As far as I know, ELFSymbolProvider will provide addresses for simple symbols, like main(), but isn't capable of providing addresses for more complex namespace/class/structure/array elements. So, I've been calling gdb in batch mode, telling it to open my .elf file and evaluate something like &MyNamespace::MyObject.someArray[5].blah. The resulting address and type info is used in my .py GUIs to display values, similar to a live-watch window in a debugger, using pyOCD.

The gdb batch method works well to evaluate addresses but I'd like to improve on 2 problems:

  1. My app's distribution needs a gdb executable and its .dll or .so files
  2. The out-of-process batch mode can be a bit slow, on the order of 10's of seconds.

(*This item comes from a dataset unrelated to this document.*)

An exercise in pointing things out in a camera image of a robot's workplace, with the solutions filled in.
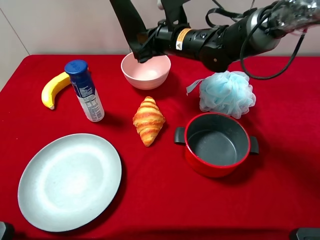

Occasionally, I see questions and comments, on the internet, that 'import gdb' (using gdb as a library) might someday become a reality for stand-alone python apps and that, today, it's only possible for python running inside of gdb.

My question is: Is there a better way of evaluating the address of expressions?

[question]

jimfred commented 3 years ago

LLDB can evaluate expressions and is callable, in-process, from python.

This example...

import lldb
dbg = lldb.SBDebugger().Create()
target = dbg.CreateTarget("my_arm.elf")
val = target.EvaluateExpression("&user_data.sub_type[2].i[3]")
print("'{0}', type={1}, name={2}, value={3}, result={4}".format(val, val.type, val.name, val.value, val.GetError()))

...results in this...

'(int *) $0 = 0x200001f0', type=int *, name=$0, value=0x200001f0, result=success

Installation of LLDB is not as simple as a pip install lldb but my example works on Linux. Still trying on Windows.

ref: StackOverflow, Using LLDB API to get the address of an expression in an elf file compiled with ARM-GCC

flit commented 3 years ago

That's really cool. I knew LLDB had good Python support, but didn't realise it extended to being able to import and use it as a module.